More specifically, the inner wall 920 of the outer coating layer is fixed with the outer cylindrical surfaces of the front end chuck 300, the plurality of shoulder chucks 410, the elbow first chuck 420, the elbow second chuck 430, the plurality of wrist chucks 440 and the rear end chuck 500 by using an adhesive, after phase change microcapsules are filled, the front end sealing cover 940 and the tail end sealing cover 950 of the outer coating layer 900 are used for sealing to prevent phase change microcapsule powder from leaking out, the front end sealing cover 940 and the tail end sealing cover 950 of the outer coating layer 900 are circular rings, the outer diameter is 14.6mm, the inner diameter is 12.6mm, and the outer coating layer is made of polyethylene plastic; the front end sealing cover 940 and the tail end sealing cover 950 of the outer cladding 900 are fixed with the inner cylindrical surface of the outer cladding outer wall 910 and the outer cylindrical surface of the outer cladding inner wall 920 by adopting bonding agents.

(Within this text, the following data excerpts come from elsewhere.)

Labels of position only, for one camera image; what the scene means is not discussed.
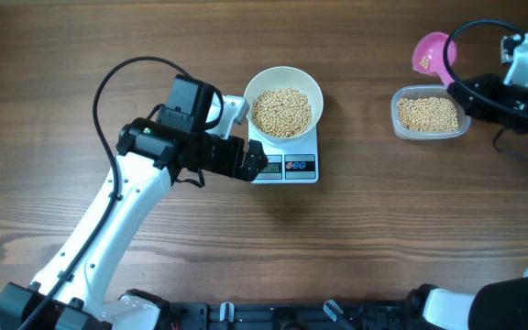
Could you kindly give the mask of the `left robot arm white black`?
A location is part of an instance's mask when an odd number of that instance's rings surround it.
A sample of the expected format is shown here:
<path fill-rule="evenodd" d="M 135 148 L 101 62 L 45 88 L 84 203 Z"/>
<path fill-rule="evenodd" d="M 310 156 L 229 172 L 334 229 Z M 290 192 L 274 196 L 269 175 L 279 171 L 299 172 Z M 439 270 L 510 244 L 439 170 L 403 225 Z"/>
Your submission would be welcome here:
<path fill-rule="evenodd" d="M 116 267 L 144 219 L 181 170 L 252 182 L 268 160 L 257 141 L 233 137 L 249 109 L 242 97 L 179 74 L 166 104 L 122 128 L 111 170 L 59 253 L 28 287 L 0 293 L 3 329 L 159 329 L 169 302 L 140 290 L 105 296 Z"/>

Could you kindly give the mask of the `pink plastic measuring scoop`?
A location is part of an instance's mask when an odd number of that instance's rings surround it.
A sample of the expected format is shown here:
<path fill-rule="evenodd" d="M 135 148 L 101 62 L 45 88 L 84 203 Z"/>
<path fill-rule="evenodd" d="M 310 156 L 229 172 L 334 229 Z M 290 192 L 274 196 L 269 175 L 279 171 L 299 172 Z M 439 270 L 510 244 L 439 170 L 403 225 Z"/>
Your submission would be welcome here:
<path fill-rule="evenodd" d="M 416 72 L 437 76 L 445 87 L 454 81 L 443 61 L 447 39 L 448 35 L 443 32 L 432 32 L 419 41 L 412 55 L 412 66 Z"/>

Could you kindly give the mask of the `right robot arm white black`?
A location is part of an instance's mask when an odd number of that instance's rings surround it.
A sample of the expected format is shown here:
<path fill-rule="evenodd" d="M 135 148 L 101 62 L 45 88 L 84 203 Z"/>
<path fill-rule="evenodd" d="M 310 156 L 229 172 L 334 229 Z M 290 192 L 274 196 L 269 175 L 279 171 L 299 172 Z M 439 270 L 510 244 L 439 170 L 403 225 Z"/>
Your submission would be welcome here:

The working principle of the surgical robot arm in this embodiment will be described with reference to fig. 19 and 20:

the hot water bath 50 heats water to a temperature between the glass transition temperature and the melting point of the thermoplastic plastics for manufacturing the first phase change tube 110 and the second phase change tube 120, the peristaltic pump 60 pumps the hot water into the surgical manipulator from the first water guide tube 210, then the hot water flows to the liquid backflow channel 510 through the first water guide tube 210 and flows out of the water storage tank 70 outside the surgical manipulator through the second water guide tube 220, when the axial rigidity of the surgical manipulator is reduced, the surgical manipulator is conveyed into the body along the natural cavity of the human body, and in the process of conveying the surgical manipulator into the body, the hot water is always in a circulating flow state inside the surgical manipulator, so that the flexibility of the surgical manipulator in the process is ensured; after the tail end of the surgical mechanical arm reaches the large position of a focus, the shoulder control line 700 and the wrist control line 800 are driven by the motor to control the pose of the wrist of the surgical mechanical arm, so that the position of the rear-end chuck 500 of the surgical mechanical arm is adjusted, and the rear-end chuck 500 is accurately delivered to the focus. Then, the water is cooled to 5 ℃ by using the refrigerator 80, the peristaltic pump 60 pumps cold water into the surgical mechanical arm, when the axial rigidity of the surgical mechanical arm becomes high, the pumping of the cold water is stopped, the tail end surgical manipulator is sent to the tail end of the surgical mechanical arm along a surgical tool channel (a plurality of tail end surgical manipulator holes which are sequentially arranged) in the surgical mechanical arm and extends out of the rear end chuck 500, and then the related surgical operation is started.

Compared with the prior art, the invention has the advantages that:

(1) the first phase change tube 110 and the second phase change tube 120 are made of thermoplastic plastics with biocompatibility to achieve axial rigidity regulation of the surgical manipulator, and the selected materials are safe and non-toxic.

(2) Cold and hot water are selected as the phase change excitation modes of the first phase change tube 110 and the second phase change tube 120 made of thermoplastic plastics, and compared with the existing variable stiffness technology adopting current and voltage to carry out phase change excitation, the variable stiffness technology has higher operation safety.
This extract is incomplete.